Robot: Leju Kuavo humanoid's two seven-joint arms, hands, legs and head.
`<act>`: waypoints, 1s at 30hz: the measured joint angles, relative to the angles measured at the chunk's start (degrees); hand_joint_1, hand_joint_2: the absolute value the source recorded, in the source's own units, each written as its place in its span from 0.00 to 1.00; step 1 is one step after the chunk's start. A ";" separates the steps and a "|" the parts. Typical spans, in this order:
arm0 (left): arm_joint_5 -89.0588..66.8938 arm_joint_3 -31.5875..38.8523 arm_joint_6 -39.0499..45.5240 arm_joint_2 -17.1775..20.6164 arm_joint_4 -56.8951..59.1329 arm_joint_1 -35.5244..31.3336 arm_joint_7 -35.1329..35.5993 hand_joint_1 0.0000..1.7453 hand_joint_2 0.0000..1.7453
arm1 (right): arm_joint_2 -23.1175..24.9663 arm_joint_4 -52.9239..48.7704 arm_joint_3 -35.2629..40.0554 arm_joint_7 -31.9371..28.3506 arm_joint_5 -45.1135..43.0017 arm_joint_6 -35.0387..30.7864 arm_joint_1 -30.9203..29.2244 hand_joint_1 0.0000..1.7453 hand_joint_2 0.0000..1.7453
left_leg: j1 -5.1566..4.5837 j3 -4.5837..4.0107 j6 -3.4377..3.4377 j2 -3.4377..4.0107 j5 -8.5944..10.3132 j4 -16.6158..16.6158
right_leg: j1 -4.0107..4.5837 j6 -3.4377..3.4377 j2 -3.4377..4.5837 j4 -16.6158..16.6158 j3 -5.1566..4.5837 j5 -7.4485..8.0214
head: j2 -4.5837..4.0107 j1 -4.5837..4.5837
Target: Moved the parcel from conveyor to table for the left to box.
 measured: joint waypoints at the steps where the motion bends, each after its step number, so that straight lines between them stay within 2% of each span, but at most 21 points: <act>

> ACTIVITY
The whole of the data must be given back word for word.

> WORKED SOLUTION
Robot: Leju Kuavo humanoid's two seven-joint arms, hands, legs and head.
`<act>`: waypoints, 1s at 30hz: the measured joint angles, relative to the angles measured at the chunk's start (degrees); hand_joint_1, hand_joint_2: the absolute value the source recorded, in the source's own units, each written as its place in its span from 0.00 to 1.00; step 1 is one step after the chunk's start. A ";" separates the steps and a "|" the parts. Typical spans, in this order:
arm0 (left): arm_joint_5 -89.0588..66.8938 arm_joint_3 -31.5875..38.8523 arm_joint_6 -39.0499..45.5240 arm_joint_2 -17.1775..20.6164 arm_joint_4 -56.8951..59.1329 arm_joint_1 -35.5244..31.3336 arm_joint_7 -35.1329..35.5993 hand_joint_1 0.0000..1.7453 hand_joint_2 0.0000..1.7453
arm1 (right): arm_joint_2 -23.1175..24.9663 arm_joint_4 -52.9239..48.7704 arm_joint_3 -35.2629..40.0554 arm_joint_7 -31.9371..28.3506 arm_joint_5 -45.1135..43.0017 arm_joint_6 -35.0387..30.7864 arm_joint_1 -30.9203..29.2244 hand_joint_1 0.0000..1.7453 hand_joint_2 0.0000..1.7453
left_leg: j1 -5.1566..4.5837 j3 -4.5837..4.0107 j6 -3.4377..3.4377 j2 -3.4377..4.0107 j5 -8.5944..10.3132 j4 -16.6158..16.6158
right_leg: j1 -4.0107..4.5837 j6 -3.4377..3.4377 j2 -3.4377..4.5837 j4 -16.6158..16.6158 j3 -5.1566..4.5837 j5 -7.4485..8.0214
head: j2 -4.5837..4.0107 j1 -4.5837..4.5837
Target: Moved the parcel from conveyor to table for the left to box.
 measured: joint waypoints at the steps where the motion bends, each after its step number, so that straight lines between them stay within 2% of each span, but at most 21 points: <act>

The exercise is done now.